Wednesday, June 17, 2026

The Sun Nigeria

Pope Francis and same-sex marriage

OGBUAGU

 

Many people do not understand why the Holy Father, Pope Francis, is interested in the controversial subject of same-sex marriage. The misunderstanding seems to have deepened with his latest encyclical, Fiducia supplicans, and what it portends for the Catholic Church. Let us do a quick summary of this letter to the Church and its full meaning, and then explain his intermittent return to the difficult subject.

The word ‘fiducia’ is a latin phrase that could be interpreted as trust, faith, and confidence. Understood from the English adaptation fiduciary, it implies someone with power or obligation to act for another and does so in circumstances that require total trust, good faith and honesty. ‘Supplicans,’ understood from the English equivalent supplicant, is a person who meets God in prayer from a point of humility and need to ask for something that they required so much. We can picture such a person, for instance, flinging themselves down in a flat submissive posture to ask for the grace.

Fiducia supplicans can, therefore, be understood as someone who realizes that they have committed an error and feels the need to receive God’s blessing. Like every Christian pastor, the Catholic Priest is a fiduciary on matters of intercession and prayers between the faithful and their God. So, the question then becomes, what happens when certain groups of people, out of a realization that they need God’s mercy, come before a priest and ask for blessing?

Every Catholic understands the context of being a penitent – which they become from time to time that there is need for penance – forgiveness for sin. So, having gone through this definition, what does fiducia supplicans mean for the Church and what are priests expected to do, following the papal document?

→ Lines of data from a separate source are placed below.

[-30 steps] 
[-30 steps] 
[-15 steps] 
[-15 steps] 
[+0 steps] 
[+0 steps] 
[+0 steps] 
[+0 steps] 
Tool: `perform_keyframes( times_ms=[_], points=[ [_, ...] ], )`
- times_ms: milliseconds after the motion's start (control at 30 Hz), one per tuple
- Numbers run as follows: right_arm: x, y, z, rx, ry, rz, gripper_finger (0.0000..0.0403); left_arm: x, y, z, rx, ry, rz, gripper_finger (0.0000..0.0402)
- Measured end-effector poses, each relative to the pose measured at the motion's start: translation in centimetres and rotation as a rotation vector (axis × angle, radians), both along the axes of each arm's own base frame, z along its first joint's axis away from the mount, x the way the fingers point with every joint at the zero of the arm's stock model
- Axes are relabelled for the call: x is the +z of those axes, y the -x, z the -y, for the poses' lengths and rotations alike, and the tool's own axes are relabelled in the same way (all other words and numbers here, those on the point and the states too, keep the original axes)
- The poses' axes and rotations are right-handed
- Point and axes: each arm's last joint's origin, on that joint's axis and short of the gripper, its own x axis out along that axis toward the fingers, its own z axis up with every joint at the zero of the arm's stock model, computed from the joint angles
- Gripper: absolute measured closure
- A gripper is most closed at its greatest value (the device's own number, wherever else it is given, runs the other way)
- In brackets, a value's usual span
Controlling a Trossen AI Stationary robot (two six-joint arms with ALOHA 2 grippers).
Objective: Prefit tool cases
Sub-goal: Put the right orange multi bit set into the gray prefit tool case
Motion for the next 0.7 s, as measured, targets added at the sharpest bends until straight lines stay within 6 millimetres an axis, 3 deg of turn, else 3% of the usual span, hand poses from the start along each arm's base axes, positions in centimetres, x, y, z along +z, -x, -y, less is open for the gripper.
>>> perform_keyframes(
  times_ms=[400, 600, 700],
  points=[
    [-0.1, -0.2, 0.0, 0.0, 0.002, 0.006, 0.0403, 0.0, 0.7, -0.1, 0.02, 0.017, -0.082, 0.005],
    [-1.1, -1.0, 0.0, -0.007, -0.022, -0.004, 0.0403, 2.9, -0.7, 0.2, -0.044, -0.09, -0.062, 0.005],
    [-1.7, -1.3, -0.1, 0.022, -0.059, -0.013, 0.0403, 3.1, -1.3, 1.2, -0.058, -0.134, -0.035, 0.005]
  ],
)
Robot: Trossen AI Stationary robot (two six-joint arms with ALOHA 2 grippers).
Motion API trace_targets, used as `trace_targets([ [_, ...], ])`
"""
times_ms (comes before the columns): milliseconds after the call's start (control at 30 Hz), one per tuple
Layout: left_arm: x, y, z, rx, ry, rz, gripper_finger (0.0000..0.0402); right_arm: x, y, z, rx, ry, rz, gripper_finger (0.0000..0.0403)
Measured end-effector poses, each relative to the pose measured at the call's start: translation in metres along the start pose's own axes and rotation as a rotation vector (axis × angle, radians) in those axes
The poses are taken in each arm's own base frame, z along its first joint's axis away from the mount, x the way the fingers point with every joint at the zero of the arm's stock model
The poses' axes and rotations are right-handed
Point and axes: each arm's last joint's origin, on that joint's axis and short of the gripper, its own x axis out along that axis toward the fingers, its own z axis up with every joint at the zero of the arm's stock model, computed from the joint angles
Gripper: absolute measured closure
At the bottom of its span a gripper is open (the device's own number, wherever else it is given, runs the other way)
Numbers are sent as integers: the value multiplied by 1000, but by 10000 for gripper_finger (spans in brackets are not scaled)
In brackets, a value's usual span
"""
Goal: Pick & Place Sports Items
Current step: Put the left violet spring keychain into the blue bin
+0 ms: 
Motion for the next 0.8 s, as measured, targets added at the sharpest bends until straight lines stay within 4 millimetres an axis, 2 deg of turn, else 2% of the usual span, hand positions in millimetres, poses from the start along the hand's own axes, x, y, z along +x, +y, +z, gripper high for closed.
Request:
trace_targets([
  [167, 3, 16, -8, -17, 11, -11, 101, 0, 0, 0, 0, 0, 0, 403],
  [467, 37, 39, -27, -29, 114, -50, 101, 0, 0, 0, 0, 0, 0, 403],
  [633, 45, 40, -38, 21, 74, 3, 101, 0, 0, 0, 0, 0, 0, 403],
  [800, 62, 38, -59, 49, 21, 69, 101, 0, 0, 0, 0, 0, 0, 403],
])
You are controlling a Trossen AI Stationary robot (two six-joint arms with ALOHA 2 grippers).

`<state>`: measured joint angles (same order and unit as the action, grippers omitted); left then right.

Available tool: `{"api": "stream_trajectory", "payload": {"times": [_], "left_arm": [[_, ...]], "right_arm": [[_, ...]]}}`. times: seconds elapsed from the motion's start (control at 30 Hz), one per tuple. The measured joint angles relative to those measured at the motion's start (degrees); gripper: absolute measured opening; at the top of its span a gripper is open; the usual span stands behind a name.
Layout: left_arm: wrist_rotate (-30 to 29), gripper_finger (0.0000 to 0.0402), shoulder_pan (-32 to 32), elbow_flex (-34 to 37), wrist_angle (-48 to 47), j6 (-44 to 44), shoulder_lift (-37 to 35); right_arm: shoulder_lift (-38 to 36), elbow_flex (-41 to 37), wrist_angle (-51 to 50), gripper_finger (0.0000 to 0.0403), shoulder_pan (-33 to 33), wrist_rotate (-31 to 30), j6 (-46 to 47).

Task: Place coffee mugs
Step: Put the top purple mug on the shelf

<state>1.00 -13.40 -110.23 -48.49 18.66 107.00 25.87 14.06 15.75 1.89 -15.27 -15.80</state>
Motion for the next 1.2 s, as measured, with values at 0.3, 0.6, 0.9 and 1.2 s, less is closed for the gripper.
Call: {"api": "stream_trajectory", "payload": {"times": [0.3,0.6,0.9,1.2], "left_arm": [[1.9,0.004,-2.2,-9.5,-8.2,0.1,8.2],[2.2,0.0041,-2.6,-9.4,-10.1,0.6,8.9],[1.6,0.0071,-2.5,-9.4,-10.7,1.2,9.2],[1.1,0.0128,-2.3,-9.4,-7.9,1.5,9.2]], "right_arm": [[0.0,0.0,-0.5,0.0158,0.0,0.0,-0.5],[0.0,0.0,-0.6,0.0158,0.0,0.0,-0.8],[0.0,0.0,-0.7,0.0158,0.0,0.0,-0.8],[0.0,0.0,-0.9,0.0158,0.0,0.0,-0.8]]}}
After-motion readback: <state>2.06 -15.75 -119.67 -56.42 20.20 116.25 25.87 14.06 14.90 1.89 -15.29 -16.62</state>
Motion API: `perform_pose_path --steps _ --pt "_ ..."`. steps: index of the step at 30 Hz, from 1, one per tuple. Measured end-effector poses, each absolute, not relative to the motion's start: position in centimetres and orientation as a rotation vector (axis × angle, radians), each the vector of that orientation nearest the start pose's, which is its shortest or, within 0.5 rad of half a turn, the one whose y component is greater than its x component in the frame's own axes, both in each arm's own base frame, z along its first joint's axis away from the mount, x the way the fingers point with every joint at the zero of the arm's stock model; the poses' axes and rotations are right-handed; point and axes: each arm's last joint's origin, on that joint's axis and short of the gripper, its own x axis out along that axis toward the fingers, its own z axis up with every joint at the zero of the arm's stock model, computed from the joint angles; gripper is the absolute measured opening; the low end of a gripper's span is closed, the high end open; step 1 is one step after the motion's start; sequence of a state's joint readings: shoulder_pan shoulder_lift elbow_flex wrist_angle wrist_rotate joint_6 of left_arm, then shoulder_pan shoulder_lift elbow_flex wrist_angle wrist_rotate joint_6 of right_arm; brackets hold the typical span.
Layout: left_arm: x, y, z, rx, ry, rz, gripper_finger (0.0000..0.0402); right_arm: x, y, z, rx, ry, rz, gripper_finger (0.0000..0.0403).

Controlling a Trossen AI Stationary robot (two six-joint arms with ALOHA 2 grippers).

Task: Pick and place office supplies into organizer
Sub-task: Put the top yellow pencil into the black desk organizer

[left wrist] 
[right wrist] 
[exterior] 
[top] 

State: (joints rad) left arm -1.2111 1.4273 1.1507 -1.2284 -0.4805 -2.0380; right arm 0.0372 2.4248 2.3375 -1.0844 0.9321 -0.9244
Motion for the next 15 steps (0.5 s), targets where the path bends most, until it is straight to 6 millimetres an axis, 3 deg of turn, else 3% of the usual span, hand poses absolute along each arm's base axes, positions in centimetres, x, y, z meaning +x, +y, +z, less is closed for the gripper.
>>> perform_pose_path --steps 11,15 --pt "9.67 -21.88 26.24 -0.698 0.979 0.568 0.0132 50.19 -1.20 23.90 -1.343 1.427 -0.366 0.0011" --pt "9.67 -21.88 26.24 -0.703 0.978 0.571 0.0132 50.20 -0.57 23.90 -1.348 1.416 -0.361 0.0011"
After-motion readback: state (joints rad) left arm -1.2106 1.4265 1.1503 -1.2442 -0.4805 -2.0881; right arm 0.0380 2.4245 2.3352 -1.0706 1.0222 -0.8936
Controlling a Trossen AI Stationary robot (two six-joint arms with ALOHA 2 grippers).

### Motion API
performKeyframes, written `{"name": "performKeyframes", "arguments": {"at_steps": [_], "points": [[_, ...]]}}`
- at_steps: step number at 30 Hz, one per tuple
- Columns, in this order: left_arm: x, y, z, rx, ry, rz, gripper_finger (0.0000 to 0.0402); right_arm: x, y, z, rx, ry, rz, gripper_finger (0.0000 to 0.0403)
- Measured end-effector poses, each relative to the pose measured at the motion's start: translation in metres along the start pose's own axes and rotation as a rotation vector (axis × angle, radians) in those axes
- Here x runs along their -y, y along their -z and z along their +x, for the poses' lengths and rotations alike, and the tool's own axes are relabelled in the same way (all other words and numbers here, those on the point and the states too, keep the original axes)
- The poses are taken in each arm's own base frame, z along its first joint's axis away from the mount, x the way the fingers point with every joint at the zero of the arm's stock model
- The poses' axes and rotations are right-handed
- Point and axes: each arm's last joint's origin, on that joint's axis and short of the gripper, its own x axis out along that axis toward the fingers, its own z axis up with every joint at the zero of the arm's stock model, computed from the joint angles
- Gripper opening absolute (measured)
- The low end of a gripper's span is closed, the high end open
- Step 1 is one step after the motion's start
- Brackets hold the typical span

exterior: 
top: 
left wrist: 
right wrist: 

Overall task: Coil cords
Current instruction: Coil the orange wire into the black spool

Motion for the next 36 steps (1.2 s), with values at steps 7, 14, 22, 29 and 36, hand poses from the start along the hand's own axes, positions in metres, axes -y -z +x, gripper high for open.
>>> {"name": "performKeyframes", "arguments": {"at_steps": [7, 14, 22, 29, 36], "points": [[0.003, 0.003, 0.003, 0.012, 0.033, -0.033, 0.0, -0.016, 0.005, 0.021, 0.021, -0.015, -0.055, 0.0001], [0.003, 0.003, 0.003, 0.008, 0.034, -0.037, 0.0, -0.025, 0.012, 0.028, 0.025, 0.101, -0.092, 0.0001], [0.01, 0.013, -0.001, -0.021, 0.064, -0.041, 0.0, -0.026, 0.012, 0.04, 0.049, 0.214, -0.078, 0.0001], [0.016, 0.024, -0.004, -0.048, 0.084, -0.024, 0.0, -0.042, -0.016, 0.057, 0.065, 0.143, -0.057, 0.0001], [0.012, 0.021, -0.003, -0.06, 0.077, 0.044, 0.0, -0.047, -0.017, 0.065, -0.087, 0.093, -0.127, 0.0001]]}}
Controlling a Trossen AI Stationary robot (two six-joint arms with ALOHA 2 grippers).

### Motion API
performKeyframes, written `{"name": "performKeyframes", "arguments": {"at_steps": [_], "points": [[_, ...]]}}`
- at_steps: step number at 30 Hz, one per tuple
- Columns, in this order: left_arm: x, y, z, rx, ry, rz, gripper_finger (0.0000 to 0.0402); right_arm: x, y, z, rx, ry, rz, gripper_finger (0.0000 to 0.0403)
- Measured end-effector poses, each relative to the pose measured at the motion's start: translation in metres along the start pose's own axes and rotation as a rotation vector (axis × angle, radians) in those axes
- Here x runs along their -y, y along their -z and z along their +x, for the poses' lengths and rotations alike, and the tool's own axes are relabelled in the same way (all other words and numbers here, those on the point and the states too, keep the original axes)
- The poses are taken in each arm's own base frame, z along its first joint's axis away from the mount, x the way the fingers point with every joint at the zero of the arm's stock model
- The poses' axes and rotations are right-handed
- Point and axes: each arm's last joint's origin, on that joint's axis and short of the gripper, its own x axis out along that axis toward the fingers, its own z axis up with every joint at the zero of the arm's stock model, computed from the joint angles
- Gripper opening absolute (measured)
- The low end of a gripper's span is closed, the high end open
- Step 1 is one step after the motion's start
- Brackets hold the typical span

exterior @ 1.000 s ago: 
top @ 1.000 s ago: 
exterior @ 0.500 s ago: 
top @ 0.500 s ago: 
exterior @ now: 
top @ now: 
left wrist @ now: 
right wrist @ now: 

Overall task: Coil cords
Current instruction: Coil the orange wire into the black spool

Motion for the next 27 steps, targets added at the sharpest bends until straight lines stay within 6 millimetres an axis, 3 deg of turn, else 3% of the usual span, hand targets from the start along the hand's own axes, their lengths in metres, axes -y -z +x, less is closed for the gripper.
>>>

In the document, the Pope allows Catholic Priests to bless “Catholic couples” who are who approach them out of a realization that they are in irregular situations. There are five categories of persons mentioned in the document, including cohabiting relationships, civil marriages not blessed by the Church, couples that divorced and remarried, couples in polygamous relationships, and same-sex unions. It should have been interesting for the public to see that the Catholic Church assigns the same weight to the first three relationships with same-sex marriage, which should have been a cause for pause.

The Catholic Church blesses its faithful in two ways – through the seven sacraments and spontaneous blessings, which can be conferred on anyone who approaches the priest at any place to ask for it. Ritual blessings, on the other hand, are the official blessings of the Catholic Church in seven formal situations – baptism, eucharist, confirmation, penance (reconciliation), marriage, anointing the sick, and acceptance into a holy order (for priests, nuns and others).

The document, Fiducia supplicans, makes an important discinction between the two blessing situations and focuses only on spontaneous blessings for the four types of relationships it clearly identifies. The document is clear that the formal blessings cannot be conferred on the identified relationships. However, spontaneious blessings can be offered to someone who approaches God in humility through the priest for blessings. Because such encounters between the priest and the penitent are informal, the words used in the blessing are also discretionary to the priest, unlike the formal blessings that are written down and recited by the priest in a formal ceremony of reconciliation, for instance.

Let it be understood that a human being cannot bless another human being. What priests and pastors do is to make a request to God to exercise His power on a person or thing. Only God can bless. I came across one explanatory tract that captures this beautifully:

“Only God can (bless). Typically, after praising God for His majesty and glory, Catholic blessings ask God to do one or two things. First, we ask God to dispel the evil that may be in a person or a thing. This is what happens when a priest blesses a car, or a deacon blesses and newly-purchased rice field. This is a blessing of exorcism. Second, we ask God to make a person or a thing holy. This is the blessing of sanctification. This happens when a bishop blesses the altar of a new church, or a priest blesses a newly-married couple during their wedding rite. For centuries, Catholic blessings often combined the two. An object was first exorcised before it was sanctified. Persons too are exorcised before being sanctified by the sacrament during the rite of baptism.”

Catholic blessings traditionally fulfil three obligations – to give glory to God for his gifts, to ask for favours, and to restrain the power of evil in the world. What Fiducia supplicans does is to add a fourth category of blessings – a blessing of mercy. “In other words, asking for mercy is a request for pity and for remedy” for the penitent who approaches a priest in humility and in the realization that they are in an irregular situation. Pope Francis makes it clear in the document that this blessing is for persons “who desire to entrust themselves to the Lord and his mercy, to invoke his help, and to be guided to a greater understanding of his plan of love and of truth.”

What the priests are enjoined to do is to pity the partners in irregular relationships and give them the grace of conversion so that they can regularize their relationships.

The Catholic Church is not about to confer legitimacy on people who are in cohabiting relationships, civil marriages not blessed by the Church, divorced and remarried couples, couples in polygamous relationships, and and same-sex unions.